PROMPT =>
Copy the material below verbatim from the line with "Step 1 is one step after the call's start" to the line with "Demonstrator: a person", both lines included, omitting pictures and every line outside that range.

INPUT FOR THIS TASK =>
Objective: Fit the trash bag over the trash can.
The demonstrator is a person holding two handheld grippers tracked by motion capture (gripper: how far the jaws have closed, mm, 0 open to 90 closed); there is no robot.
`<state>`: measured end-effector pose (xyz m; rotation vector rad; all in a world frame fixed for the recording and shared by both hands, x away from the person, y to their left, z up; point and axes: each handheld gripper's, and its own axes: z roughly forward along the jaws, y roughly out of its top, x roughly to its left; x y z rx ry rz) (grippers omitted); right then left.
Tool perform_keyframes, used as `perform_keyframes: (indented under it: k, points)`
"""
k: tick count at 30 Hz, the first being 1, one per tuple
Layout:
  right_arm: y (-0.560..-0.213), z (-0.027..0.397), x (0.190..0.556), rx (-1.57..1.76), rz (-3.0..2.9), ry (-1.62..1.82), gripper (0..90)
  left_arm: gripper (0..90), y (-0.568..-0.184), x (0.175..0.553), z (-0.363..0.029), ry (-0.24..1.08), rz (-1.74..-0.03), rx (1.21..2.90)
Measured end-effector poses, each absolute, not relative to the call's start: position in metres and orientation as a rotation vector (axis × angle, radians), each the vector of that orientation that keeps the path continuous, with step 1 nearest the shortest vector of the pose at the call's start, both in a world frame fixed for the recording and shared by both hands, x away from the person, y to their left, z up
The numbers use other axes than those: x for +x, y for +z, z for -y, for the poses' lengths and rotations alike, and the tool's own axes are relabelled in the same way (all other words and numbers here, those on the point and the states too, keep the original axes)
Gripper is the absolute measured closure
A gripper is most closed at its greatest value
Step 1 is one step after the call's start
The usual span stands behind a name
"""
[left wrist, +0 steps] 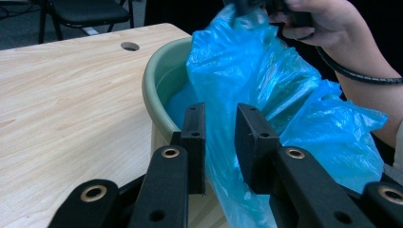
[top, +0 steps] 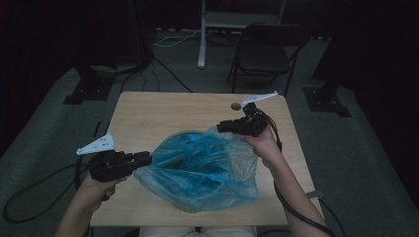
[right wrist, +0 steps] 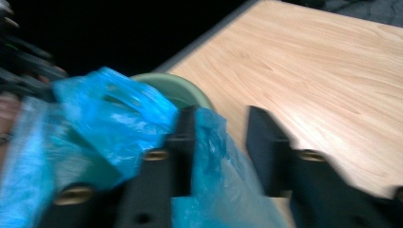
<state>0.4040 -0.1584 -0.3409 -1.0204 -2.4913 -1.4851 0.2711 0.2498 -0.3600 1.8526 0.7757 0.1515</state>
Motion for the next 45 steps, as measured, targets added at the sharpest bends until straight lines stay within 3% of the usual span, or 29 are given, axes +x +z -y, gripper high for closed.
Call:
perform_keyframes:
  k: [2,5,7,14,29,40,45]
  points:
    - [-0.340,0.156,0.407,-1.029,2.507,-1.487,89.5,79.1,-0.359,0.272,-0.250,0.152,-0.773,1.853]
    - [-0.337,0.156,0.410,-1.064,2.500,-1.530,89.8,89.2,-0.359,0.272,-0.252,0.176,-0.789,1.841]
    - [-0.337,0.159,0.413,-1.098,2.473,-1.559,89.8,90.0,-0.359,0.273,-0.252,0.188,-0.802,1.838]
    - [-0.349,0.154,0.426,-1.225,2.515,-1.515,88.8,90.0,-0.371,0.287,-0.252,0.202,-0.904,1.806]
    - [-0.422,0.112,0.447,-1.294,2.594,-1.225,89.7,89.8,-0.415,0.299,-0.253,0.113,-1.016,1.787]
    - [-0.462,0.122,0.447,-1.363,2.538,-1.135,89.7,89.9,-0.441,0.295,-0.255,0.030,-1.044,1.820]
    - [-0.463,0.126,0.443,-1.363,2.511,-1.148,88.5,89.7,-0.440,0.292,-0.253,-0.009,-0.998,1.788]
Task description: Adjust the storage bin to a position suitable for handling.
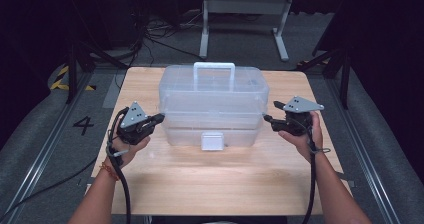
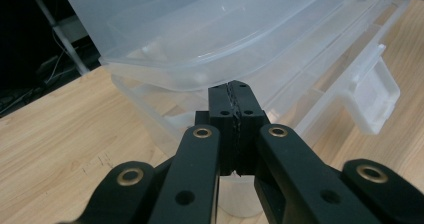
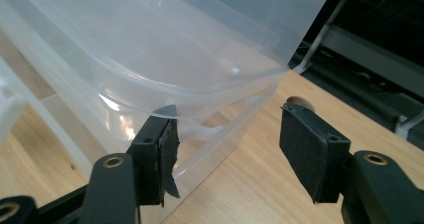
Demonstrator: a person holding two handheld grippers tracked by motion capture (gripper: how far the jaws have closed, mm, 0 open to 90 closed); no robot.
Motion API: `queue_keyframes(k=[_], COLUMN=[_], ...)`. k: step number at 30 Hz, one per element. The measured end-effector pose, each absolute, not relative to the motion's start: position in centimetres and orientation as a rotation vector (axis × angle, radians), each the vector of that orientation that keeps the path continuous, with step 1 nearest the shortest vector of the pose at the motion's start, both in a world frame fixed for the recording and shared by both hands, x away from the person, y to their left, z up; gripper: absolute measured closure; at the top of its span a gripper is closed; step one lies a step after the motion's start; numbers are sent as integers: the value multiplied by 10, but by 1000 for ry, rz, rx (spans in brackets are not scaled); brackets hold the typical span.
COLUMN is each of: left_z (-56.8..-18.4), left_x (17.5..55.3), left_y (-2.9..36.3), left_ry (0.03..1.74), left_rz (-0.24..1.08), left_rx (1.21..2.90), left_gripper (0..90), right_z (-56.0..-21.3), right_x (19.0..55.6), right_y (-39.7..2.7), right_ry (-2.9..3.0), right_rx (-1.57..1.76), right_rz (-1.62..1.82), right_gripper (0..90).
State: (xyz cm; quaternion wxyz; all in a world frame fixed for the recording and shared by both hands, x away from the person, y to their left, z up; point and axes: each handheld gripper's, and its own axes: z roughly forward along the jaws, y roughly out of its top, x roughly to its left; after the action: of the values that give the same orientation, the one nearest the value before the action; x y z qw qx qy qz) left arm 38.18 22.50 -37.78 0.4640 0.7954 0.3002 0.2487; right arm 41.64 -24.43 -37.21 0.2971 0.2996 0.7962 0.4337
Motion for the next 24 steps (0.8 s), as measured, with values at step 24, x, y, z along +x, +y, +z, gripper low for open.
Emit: queue_keyframes(k=[24], left_z=[-393], left_x=[372], left_y=[238], left_ry=[754], left_rz=[587], left_rx=[2017], left_gripper=[822], right_z=[-351], right_x=[423], right_y=[-236], right_ry=[1975], right_rx=[794], right_rz=[1283], right_gripper=[431])
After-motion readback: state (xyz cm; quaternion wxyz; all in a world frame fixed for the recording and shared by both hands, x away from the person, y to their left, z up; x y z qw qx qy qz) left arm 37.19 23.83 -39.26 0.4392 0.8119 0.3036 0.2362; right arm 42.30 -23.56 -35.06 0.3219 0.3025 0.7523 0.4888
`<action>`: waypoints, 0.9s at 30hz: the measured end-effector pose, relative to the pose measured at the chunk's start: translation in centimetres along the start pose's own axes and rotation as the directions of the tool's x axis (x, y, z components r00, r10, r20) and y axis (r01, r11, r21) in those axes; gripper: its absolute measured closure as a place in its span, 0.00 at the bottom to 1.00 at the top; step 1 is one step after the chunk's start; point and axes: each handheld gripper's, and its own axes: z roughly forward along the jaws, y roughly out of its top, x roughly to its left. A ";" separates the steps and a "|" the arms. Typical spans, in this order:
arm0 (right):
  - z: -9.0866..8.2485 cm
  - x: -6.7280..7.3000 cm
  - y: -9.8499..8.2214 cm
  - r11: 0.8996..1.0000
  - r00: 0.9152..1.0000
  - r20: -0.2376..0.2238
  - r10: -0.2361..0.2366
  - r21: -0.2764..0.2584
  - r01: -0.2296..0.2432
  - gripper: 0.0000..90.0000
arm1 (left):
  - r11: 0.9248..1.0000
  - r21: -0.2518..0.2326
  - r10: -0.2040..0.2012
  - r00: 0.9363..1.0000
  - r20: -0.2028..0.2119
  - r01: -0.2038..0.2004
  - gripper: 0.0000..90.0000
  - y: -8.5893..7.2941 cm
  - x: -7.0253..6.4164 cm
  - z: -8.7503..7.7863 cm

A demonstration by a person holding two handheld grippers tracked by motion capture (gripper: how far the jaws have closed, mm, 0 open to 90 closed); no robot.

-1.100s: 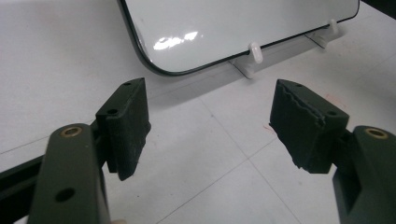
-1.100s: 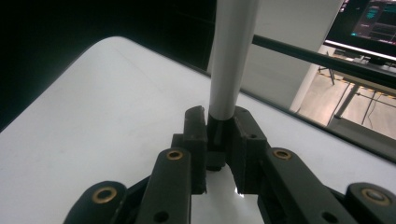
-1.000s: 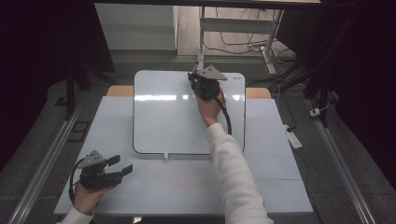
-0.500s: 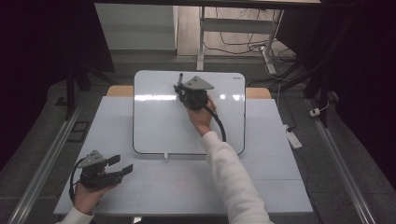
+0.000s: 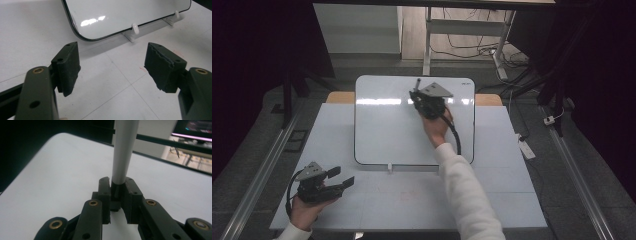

RESULT OF THIS EXERCISE =>
Step 1 is one step after the call's start
The usual span stands behind a name
"""
[left wrist, +0 steps] 
[top, +0 steps] 
[right wrist, +0 steps] 
<state>0.4040 -0.1584 -0.3409 -1.0204 -2.4913 -1.4851 0.2711 0.2498 -0.3600 1.8526 0.7757 0.1515</state>
Motion for the next 45 steps, as measured, targets added at the sharpest bends until straight lines stay within 3% of the usual span, or 29 are given, axes +x +z -y, gripper high for closed.
Call:
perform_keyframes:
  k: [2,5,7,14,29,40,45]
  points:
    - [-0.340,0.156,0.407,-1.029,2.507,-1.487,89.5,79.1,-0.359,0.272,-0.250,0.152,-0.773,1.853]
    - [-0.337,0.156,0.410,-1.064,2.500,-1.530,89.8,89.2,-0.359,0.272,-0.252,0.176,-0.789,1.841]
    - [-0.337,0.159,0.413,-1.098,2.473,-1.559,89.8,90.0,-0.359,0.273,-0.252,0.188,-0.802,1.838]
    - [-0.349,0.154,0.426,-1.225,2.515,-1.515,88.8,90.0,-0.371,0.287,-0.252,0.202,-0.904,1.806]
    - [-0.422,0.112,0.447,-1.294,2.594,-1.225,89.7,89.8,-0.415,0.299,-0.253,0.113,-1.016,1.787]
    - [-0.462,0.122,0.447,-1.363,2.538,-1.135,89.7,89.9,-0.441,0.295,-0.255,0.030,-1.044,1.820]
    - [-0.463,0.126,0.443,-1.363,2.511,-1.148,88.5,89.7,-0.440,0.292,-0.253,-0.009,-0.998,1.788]
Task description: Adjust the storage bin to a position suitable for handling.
Demonstrator: a person holding two handheld grippers tracked by motion capture (gripper: how far the jaws have closed, mm, 0 open to 90 closed); no robot.

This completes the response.